- [What you need to do]:
Only the lines from the one containing "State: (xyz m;" through the end of the listing below belong in your answer; retype them exactly.

- [Data]:
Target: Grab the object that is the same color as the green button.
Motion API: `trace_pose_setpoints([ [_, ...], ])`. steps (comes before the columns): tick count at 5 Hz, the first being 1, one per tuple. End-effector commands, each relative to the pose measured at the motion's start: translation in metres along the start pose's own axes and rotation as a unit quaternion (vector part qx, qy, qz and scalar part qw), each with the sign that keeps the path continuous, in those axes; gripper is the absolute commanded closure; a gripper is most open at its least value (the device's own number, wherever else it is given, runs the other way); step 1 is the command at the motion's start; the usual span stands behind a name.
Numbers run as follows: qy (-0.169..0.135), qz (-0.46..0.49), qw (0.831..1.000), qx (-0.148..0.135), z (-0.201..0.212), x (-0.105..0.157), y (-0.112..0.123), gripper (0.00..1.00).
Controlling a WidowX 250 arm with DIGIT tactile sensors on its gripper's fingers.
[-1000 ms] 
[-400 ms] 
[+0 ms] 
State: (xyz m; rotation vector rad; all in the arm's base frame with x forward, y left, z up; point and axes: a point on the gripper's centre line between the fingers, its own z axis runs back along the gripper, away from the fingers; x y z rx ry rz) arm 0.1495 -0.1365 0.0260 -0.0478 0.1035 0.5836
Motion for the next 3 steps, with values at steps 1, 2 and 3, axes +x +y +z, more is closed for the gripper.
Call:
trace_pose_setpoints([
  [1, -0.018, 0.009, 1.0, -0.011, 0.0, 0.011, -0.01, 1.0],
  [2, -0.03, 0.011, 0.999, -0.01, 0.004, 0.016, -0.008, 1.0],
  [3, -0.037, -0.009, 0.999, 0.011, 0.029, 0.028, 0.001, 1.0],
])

- [Task result]:
State: (xyz m; rotation vector rad; all in the arm's base frame with x forward, y left, z up; point and axes: a point on the gripper's centre line between the fingers, its own z axis runs back along the gripper, away from the fingers; x y z rx ry rz) arm 0.1495 -0.1365 0.0260 -0.0478 0.1035 0.5836
Motion for the next 3 steps, with values at steps 1, 2 and 3, axes +x +y +z, more is closed for the gripper.
Call:
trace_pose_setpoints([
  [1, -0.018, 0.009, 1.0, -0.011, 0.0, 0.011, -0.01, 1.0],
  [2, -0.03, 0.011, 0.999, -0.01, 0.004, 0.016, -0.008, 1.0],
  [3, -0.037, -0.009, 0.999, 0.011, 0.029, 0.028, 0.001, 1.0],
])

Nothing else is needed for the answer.